When targeting blogs to write in, don’t be limited to project management sites. Almost all industries require the discipline and dynamics of project management, which means you can discuss this topic on blogs with as varied themes as marketing, business, finance, fashion, and technology. However, make sure that you’re writing for a high-traffic blog to get a good ROI. Some of the metrics to check include:
- Blog’s Alexa ranking
- Volume of comments on posts
- SERP rank using the blog’s keywords
- Number of websites linking to the blog
- Social proof like no. of Twitter, Facebook followers
5. Be an influencer!
To me this is the essence of blog marketing, not just to tell readers how fun the company party was or how cool your software is. A blog should be the repository of your thoughts as an industry player in your field. That means you should write about topics and solutions, not just your product. There are benefits to this.

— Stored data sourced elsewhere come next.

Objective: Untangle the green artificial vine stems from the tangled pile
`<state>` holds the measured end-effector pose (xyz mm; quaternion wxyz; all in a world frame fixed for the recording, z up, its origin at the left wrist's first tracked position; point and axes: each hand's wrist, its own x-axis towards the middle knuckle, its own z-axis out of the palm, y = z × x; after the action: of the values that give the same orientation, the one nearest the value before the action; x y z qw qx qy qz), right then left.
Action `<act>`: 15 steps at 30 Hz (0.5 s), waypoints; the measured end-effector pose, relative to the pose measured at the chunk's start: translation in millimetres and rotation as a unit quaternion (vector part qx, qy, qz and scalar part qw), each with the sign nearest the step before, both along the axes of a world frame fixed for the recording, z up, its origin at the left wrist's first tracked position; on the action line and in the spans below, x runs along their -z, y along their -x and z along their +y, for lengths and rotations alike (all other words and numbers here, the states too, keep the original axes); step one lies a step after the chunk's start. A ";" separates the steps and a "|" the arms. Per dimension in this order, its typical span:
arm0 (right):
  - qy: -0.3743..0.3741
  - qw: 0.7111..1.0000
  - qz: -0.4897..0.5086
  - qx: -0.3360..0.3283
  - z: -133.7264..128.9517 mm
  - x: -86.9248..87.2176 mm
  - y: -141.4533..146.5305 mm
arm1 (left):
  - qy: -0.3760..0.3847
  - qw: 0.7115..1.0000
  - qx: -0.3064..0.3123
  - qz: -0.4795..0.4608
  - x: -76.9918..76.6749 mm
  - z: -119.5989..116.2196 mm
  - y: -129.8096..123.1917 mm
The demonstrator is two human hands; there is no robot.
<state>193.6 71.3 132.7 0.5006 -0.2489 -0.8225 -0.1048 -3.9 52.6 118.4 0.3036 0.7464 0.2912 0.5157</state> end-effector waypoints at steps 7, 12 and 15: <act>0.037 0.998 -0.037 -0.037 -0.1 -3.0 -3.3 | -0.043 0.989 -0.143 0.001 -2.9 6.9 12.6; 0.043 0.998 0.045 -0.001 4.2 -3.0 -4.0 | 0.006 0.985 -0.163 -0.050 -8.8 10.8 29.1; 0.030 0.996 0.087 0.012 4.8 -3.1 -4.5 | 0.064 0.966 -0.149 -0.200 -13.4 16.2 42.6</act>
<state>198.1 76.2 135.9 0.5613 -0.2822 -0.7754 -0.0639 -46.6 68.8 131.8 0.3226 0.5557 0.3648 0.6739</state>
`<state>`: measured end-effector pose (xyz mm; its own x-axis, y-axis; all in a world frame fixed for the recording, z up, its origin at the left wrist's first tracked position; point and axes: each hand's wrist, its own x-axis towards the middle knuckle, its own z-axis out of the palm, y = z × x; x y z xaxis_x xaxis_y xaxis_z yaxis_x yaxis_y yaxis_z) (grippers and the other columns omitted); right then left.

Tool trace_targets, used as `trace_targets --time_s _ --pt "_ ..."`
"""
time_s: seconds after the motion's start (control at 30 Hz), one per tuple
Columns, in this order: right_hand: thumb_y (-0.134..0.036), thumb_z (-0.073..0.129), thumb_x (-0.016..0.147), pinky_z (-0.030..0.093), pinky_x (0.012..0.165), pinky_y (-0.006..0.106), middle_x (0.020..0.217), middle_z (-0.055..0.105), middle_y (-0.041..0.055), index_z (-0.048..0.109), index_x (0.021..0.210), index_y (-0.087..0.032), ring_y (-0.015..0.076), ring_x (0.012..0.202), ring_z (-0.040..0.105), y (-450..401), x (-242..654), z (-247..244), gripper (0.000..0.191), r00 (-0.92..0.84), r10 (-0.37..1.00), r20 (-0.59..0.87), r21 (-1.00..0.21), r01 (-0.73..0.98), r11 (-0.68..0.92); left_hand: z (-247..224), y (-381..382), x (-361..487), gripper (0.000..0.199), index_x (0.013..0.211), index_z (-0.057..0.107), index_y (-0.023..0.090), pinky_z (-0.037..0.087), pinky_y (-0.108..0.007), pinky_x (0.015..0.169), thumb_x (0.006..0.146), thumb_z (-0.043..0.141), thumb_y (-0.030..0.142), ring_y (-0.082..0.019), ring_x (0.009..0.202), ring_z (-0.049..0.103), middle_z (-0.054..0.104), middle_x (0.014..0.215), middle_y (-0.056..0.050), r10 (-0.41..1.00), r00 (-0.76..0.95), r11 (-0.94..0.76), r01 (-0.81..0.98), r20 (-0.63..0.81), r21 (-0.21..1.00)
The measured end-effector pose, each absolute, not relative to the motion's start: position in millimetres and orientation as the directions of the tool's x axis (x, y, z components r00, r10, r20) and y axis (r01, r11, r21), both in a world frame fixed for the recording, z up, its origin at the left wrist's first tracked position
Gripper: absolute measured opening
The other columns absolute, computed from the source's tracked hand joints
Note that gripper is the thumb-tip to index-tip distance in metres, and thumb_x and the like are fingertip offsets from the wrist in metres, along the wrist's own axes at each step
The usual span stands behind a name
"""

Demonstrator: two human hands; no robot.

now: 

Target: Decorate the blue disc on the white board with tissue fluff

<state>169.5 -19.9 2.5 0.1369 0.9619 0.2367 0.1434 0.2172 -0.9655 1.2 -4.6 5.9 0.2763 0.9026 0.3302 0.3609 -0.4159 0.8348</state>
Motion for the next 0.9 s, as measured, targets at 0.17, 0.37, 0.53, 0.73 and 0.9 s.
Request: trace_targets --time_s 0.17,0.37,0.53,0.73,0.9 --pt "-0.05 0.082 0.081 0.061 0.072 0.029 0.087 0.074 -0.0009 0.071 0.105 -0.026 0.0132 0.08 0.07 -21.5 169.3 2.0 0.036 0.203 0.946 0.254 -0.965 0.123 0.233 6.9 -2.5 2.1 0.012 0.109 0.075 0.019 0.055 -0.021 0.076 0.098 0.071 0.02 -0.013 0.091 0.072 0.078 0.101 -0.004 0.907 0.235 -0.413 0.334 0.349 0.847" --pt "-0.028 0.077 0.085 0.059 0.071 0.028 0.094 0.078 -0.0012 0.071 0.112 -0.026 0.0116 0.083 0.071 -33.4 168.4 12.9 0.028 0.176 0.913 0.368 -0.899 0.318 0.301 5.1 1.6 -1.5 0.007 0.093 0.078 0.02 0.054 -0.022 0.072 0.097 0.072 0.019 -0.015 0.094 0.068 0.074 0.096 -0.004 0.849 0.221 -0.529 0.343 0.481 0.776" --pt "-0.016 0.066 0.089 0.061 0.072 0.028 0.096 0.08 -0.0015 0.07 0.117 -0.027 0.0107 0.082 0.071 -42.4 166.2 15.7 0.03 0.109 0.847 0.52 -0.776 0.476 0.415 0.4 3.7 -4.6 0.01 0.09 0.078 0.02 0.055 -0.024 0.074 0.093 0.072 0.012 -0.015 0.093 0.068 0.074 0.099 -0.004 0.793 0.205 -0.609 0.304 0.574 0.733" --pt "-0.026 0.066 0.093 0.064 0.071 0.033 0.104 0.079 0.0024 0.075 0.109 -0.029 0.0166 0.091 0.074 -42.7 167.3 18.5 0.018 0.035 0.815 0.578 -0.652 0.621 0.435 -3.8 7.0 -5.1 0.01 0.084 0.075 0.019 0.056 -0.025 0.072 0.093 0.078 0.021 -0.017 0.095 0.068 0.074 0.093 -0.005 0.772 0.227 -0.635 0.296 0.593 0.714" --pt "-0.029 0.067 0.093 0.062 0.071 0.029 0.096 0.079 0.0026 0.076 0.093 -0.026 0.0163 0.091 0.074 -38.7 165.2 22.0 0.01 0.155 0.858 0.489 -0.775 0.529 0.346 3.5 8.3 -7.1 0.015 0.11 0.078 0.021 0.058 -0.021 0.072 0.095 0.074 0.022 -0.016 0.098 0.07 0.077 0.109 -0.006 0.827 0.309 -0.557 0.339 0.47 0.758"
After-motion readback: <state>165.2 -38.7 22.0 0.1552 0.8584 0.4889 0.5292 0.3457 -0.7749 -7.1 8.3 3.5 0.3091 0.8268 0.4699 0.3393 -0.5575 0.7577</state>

First, sharing knowledge is a powerful way to elicit trust from readers because they see that you can relate to their issues. Second, the law of reciprocity–our innate behavior to give something back when we receive favors–works here. Readers who learn something from your content will look at your software favorably. Third, topical posts attract readership, after all, nobody wants to read product brochures. And finally, sharing your knowledge is showing your expertise, which rubs off onto your software. All these factors can help generate leads at the top of the sales funnel. Neil Patel of KISSmetrics and CrazyEgg is an excellent example how the founder becomes the product by sharing his knowledge and personal experience to make his products a top-of-mind brand.
Tapping thought leaders and influencers in B2B marketing often means that you, the CEO or owner, becomes the product and a thought leader yourself. What you say will be taken as a reflection of your expertise, which is then rubbed off onto the credibility of your software. Likewise, you need a lot of influence or borrowed influence to make sure your software gets a steady stream of leads and, hopefully, paying users.